The Gong Tao in this situation was worn as casual wear, so you could say that Gong Tao was a must-have for the ancient Chinese to keep in their homes unless they only wore formal clothes all year round.
Because it was worn with everyday clothes, Gong Tao couldn’t be compared with accessories like gold, silver, and jade which indicated the identity and status of the wearer.
In ancient China, Gong Tao was not something easily bought from shops the way people buy food. However, it was an item made by women in their room as a hobby, like embroidery learned at a young age for all women. By looking at the Gong Tao, one can see whether the woman who made it has high skills or not.
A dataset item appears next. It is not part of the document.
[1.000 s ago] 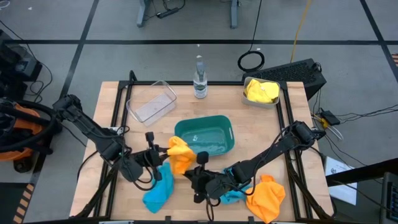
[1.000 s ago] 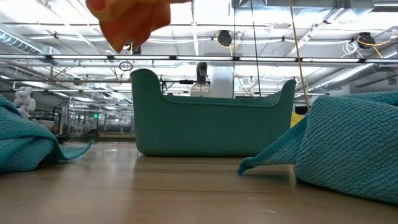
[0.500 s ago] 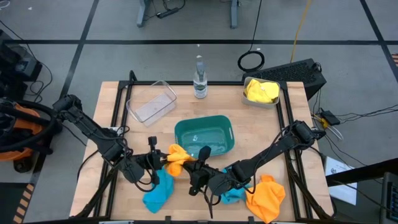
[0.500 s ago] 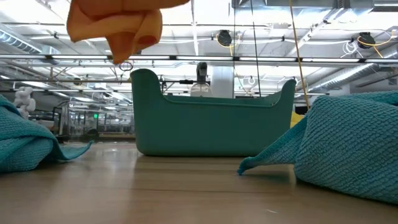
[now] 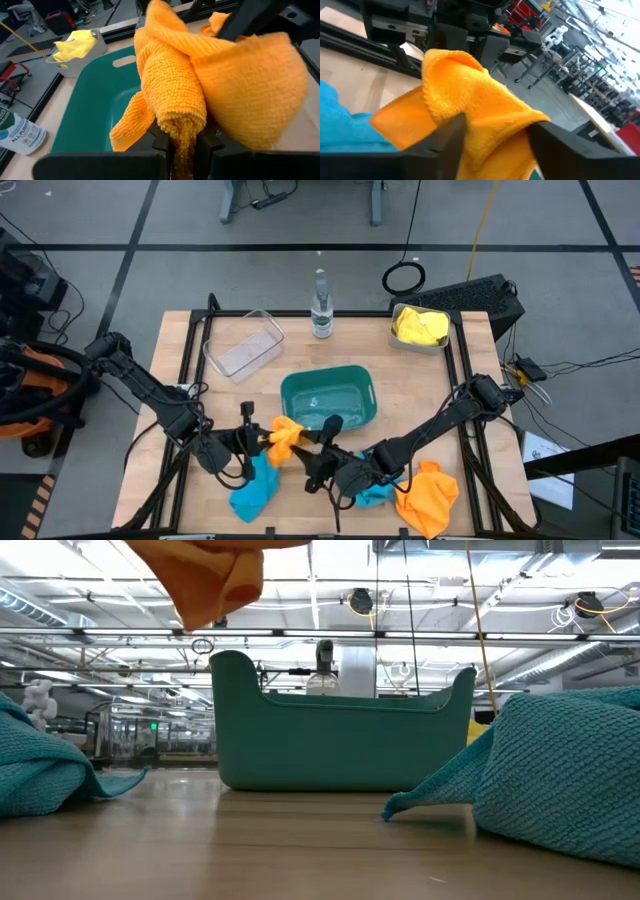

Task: Sort microfiber towel by color & place in baskets
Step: Put the top orange towel into the green bin

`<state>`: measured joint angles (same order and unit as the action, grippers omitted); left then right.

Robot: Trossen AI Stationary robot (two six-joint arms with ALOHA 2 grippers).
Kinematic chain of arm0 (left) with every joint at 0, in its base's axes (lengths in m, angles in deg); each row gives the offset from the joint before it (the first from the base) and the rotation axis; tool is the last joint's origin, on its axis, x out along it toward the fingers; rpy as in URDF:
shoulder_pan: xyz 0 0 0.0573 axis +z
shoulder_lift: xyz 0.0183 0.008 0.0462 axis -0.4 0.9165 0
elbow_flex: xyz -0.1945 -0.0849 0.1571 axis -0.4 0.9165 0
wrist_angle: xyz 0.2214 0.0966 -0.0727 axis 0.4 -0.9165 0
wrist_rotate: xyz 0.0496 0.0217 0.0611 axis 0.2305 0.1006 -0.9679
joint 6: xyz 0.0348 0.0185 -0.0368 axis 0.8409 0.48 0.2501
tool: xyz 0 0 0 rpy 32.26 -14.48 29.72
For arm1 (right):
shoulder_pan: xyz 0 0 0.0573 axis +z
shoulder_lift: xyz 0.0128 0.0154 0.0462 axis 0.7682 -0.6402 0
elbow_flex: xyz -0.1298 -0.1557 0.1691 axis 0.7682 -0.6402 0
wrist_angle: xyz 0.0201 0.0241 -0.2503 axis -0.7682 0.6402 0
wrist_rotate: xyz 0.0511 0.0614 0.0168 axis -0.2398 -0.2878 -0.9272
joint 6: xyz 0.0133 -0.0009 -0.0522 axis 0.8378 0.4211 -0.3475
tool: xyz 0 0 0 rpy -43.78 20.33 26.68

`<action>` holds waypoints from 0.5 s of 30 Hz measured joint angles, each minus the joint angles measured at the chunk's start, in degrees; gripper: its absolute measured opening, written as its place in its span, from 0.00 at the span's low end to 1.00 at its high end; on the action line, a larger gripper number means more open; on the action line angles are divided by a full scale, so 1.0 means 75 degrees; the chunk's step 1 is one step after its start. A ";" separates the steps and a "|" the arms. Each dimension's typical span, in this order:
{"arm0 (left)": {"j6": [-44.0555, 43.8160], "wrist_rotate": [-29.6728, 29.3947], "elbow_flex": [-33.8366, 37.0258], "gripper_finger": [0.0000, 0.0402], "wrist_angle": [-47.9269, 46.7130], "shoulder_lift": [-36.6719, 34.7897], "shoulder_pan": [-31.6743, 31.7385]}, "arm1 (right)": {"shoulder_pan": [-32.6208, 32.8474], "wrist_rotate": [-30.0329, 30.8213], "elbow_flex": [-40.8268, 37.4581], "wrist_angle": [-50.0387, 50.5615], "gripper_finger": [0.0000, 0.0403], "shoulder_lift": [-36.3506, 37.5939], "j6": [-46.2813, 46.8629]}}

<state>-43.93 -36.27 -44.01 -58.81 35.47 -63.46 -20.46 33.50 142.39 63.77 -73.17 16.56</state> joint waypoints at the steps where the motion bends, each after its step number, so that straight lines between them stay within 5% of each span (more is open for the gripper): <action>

Gong Tao can be worn by both men and women, although depending on the dynasty, Gong Tao may be more popular in men/women only. In addition, like Xiangnang (香囊), Gong Tao can also be given as a token of love to the opposite sex. Women who make Gong Tao can use them themselves or give them to men as a token of love.
Gong Tao was not only limited to commoners, it was also popular among scholars. During the Ming dynasty, scholars would wear the Zhiduo 直裰 (zhí duō), a type of long garment paired with a Gong Tao linked by jade or tied at the center front of the garment.
Gong Tao material
In general, Gong Tao is a simple accessory, but at the end of the woven rope, everyone can add certain accessories according to their preferences.
Some only have tassels and some prefer to add heavier items to press down on clothes such as jade pendants, gold jewelry, bone carvings, or Chinese knots.
Apart from decorating with different small accessories, they could also have intricate embroidery woven using various colored silk threads.
Difference between Gong Tao and Jin Bu
When it comes to having some kind of weight to press clothes, apart from Gong Tao, another accessory that serves the same purpose is Jin Bu (禁步 ; jìn bù). The obvious difference is the type of material that both are made of – the material and the length of this accessory.
Jin Bu’s length can vary. Some are long enough to reach below the knee, but they are usually only about half an arm long and won’t come below the knee.
Jin Bu’s tying technique was quite easy. This is just a knot. Most Jin Bu has the end of the rope looped at the top. The end of the knot would be tucked under the waistband of the wrapped clothes, then the entire Jin Bu would be threaded through the loop that was coming out from the top of the belt. This method will essentially secure access to the garment unless it is unfastened or the wrap dress’s sash is removed.
Gong Tao is generally longer than Jin Bu. The length should be long enough to wrap around the waist once or twice as this type of accessory is worn by wrapping the waist over a layer of Hanfu and then tying it together.
But in general, both of them have the same goal, which is to prevent clothes from fluttering in the wind.